PROBLEM REQUIREMENTS:
Would you retype exactly the lines below, starting with the one that has "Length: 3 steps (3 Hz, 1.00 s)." and going on through the one that has "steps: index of", with no pictures and nothing else?

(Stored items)
>>>>

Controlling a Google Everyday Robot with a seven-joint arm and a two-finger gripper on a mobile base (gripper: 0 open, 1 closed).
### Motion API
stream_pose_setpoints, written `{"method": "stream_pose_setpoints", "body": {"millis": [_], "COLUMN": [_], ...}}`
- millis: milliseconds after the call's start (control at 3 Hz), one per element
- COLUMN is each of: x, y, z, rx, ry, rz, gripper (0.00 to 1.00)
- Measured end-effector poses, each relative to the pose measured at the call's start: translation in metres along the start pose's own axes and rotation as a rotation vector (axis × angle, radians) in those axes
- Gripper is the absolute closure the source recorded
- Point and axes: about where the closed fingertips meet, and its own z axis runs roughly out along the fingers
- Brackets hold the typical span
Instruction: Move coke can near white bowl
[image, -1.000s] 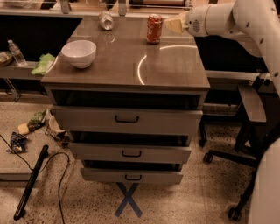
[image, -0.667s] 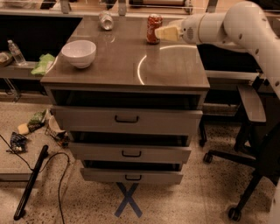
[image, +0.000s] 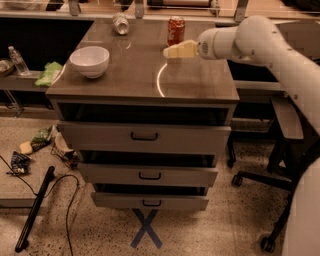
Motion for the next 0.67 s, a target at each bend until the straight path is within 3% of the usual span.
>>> {"method": "stream_pose_setpoints", "body": {"millis": [333, 667], "x": [-0.008, -0.025], "y": [0.003, -0.009], "z": [0.018, 0.047], "rx": [0.008, 0.06], "ry": [-0.055, -0.135], "rz": [0.011, 0.004], "gripper": [0.0, 0.0]}}
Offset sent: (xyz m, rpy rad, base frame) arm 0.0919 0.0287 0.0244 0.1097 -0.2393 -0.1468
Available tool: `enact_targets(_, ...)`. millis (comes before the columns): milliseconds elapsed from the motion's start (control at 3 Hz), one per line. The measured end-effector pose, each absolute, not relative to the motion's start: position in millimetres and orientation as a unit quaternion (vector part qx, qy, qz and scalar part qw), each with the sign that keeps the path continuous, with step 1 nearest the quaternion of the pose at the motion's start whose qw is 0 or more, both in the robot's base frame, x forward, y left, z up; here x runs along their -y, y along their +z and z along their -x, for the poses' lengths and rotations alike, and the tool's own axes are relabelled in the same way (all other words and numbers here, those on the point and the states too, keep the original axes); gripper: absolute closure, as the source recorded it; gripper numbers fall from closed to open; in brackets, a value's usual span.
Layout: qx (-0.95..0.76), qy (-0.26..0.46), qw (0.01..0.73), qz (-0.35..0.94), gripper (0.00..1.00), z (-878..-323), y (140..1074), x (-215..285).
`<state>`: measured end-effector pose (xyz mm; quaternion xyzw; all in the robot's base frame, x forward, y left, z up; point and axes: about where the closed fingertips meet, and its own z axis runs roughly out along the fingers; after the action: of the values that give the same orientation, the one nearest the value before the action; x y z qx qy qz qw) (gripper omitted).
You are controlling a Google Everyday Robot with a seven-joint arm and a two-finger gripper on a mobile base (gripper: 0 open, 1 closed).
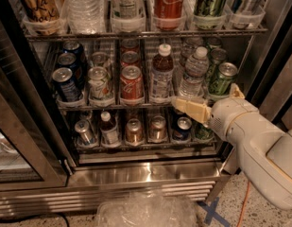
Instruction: Pick water bottle from middle shelf of fridge
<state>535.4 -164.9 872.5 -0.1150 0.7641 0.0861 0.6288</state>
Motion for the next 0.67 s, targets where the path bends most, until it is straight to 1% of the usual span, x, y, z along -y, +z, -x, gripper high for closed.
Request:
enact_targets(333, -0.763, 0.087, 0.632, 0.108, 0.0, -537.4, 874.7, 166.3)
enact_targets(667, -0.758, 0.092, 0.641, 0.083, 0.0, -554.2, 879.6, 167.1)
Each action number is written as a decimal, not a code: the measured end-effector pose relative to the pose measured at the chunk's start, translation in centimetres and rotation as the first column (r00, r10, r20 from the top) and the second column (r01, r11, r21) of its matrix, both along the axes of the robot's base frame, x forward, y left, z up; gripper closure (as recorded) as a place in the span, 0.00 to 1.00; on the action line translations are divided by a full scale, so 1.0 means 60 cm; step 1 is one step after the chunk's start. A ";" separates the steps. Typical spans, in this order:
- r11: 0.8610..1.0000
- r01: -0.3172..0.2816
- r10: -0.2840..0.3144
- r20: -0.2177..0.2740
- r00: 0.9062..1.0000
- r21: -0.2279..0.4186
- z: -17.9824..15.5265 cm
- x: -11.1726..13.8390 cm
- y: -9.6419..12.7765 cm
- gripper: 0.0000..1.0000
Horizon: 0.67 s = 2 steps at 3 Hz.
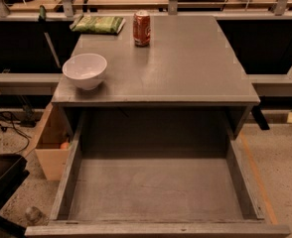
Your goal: Place sponge into top drawer
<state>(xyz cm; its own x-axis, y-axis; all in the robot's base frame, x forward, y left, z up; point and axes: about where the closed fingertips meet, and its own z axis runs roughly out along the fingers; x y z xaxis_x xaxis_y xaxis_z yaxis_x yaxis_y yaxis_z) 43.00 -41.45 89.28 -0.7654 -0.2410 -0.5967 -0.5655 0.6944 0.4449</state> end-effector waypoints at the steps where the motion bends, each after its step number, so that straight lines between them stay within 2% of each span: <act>1: 0.977 -0.199 0.192 0.084 0.978 0.073 -0.018 -0.080 0.077 1.00; 2: 0.876 -0.457 0.435 0.157 0.887 0.155 -0.080 -0.120 0.189 1.00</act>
Offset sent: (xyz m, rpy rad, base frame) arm -0.1343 0.1813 -0.0908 0.3637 -0.1577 0.9573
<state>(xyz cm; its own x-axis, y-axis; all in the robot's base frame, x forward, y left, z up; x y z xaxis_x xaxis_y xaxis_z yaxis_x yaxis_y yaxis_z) 35.80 -30.12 84.50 -0.5266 -0.4188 -0.7398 -0.8501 0.2689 0.4528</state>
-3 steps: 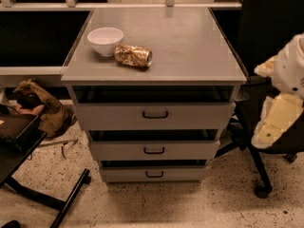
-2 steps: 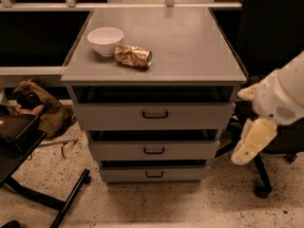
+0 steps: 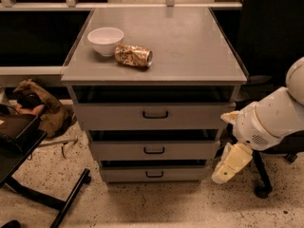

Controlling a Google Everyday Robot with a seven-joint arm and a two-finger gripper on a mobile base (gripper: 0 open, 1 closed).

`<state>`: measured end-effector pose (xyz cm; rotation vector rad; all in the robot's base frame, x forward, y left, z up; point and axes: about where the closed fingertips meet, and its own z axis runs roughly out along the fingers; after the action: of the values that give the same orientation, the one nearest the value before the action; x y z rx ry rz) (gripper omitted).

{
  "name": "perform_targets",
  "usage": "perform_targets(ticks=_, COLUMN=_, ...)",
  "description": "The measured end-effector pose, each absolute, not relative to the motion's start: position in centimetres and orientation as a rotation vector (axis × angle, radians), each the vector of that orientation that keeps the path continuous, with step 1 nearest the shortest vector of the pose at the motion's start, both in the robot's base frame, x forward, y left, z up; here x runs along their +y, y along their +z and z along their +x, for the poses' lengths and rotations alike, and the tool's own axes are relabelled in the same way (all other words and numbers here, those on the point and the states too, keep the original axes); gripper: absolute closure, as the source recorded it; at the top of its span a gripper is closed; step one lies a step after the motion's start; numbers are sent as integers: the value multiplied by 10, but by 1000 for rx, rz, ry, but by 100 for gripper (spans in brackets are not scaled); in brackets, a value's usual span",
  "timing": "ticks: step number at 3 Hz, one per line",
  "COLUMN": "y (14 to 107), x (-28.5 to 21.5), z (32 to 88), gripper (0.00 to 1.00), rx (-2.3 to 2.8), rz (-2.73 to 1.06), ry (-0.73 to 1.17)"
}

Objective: Open bottom drawer

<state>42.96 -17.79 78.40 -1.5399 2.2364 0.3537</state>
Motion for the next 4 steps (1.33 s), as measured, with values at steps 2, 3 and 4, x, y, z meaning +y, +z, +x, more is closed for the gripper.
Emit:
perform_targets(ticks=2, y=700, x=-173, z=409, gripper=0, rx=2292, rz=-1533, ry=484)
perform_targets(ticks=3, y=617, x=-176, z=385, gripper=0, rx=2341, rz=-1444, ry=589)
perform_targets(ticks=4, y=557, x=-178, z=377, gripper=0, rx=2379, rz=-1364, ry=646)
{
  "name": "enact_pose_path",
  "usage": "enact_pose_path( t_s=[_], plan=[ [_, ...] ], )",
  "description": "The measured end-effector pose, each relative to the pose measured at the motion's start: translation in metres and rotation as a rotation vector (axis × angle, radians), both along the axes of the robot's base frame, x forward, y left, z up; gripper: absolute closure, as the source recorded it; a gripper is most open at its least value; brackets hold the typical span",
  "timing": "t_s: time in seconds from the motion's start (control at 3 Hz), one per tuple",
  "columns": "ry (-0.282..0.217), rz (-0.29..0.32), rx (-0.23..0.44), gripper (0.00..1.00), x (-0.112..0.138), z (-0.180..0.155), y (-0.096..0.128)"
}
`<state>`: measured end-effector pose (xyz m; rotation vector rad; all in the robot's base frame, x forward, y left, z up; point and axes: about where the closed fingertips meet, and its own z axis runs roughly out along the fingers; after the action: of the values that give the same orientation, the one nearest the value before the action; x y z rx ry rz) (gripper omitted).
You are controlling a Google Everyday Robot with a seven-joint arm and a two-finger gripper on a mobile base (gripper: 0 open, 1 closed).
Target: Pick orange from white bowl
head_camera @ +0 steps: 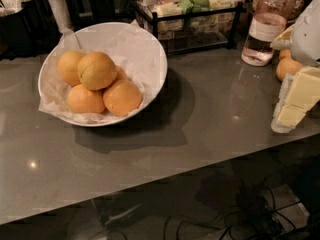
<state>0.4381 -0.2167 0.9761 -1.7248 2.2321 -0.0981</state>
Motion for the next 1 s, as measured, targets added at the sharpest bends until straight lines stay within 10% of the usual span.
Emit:
enact_pose_path(
  t_s=[0.67, 1.0],
  plan=[
    [-0.003, 0.046, 0.010, 0.00, 0.004, -0.002, 0.013],
    [0.010, 0.171, 0.031, 0.00, 0.014, -0.008, 0.049]
  ],
)
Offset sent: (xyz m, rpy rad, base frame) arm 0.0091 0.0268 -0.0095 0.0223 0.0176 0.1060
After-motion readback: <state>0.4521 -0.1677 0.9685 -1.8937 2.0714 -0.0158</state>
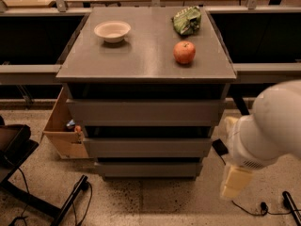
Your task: Open bottom drawer
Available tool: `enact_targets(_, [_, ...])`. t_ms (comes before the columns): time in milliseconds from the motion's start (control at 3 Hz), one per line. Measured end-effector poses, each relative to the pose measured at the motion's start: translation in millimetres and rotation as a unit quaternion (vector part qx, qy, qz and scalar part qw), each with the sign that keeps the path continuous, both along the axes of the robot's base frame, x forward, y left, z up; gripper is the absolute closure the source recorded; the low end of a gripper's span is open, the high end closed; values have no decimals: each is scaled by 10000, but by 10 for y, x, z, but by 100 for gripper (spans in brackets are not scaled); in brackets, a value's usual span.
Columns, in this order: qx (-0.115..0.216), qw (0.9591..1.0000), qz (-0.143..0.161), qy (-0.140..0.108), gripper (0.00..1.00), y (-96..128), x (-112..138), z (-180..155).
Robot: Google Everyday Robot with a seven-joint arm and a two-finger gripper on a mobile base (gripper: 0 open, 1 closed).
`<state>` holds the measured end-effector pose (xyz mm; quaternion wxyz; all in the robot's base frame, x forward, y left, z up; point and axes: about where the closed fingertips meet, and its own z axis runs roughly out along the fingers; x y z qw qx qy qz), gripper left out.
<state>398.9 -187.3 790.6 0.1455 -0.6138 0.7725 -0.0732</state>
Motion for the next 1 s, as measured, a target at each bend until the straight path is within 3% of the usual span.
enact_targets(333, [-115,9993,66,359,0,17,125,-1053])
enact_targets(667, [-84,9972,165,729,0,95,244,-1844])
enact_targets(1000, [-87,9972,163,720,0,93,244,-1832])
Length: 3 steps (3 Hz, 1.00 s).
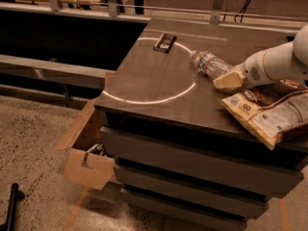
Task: Pick water bottle
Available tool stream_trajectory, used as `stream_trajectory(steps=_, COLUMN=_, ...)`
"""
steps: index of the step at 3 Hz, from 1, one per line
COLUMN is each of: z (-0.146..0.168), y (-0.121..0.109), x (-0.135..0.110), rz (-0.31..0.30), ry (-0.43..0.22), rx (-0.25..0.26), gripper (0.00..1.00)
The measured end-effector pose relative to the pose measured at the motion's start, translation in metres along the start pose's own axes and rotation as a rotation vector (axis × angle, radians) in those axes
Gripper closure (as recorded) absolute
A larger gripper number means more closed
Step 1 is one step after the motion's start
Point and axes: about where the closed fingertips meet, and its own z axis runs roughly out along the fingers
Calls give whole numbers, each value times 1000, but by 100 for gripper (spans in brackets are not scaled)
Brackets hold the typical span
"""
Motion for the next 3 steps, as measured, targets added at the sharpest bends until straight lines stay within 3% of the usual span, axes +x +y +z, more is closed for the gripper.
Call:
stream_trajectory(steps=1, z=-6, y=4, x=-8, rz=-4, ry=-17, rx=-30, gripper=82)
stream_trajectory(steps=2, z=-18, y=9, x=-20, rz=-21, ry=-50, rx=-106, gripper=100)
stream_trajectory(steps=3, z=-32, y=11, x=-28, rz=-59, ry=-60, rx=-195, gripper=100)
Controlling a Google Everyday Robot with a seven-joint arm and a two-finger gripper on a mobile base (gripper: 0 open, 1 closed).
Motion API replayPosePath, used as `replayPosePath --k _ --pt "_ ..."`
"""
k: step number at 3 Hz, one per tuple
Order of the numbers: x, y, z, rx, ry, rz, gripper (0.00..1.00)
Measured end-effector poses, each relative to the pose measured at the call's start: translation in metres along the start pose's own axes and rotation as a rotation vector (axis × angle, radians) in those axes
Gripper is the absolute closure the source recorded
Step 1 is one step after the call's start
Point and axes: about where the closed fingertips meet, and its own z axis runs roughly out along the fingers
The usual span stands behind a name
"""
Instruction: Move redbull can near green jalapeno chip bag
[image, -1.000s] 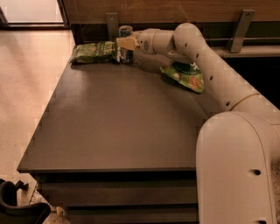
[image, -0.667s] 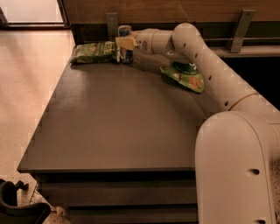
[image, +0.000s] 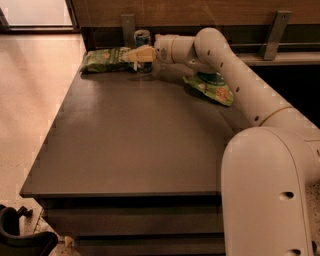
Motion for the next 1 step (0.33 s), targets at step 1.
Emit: replayPosePath --k 1 --pt "0.0000 0.0001 0.0001 0.000 0.000 0.000 0.00"
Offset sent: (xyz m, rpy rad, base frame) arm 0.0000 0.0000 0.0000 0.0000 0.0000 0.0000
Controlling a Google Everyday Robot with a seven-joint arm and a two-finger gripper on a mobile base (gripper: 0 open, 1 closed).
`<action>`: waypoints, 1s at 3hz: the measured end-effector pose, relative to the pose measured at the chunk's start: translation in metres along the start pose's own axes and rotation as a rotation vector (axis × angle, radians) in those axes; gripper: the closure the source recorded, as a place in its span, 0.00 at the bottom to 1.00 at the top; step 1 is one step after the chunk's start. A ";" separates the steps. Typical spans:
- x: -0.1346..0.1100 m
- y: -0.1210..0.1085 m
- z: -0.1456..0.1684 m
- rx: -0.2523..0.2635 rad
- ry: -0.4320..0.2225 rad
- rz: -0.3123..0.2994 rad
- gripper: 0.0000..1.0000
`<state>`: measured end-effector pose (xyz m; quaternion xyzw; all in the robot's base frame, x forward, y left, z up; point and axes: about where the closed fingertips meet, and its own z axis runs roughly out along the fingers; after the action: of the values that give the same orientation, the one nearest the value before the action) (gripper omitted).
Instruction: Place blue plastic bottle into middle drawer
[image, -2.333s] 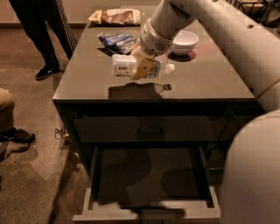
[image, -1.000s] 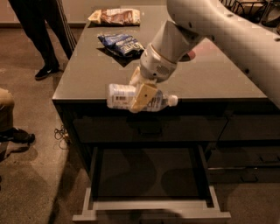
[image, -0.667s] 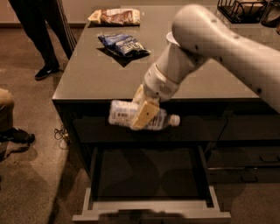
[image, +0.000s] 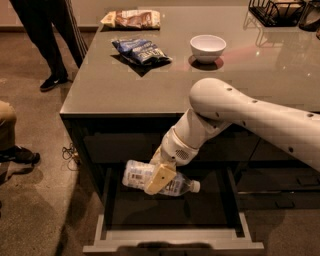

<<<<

RESPONSE:
Length: 3 steps (3 Hz, 1.00 s).
Task: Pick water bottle
Available tool stream_trajectory, used as `stream_trajectory(steps=_, COLUMN=_, ...)`
"""
steps: index of the step at 3 Hz, from 1, one per line

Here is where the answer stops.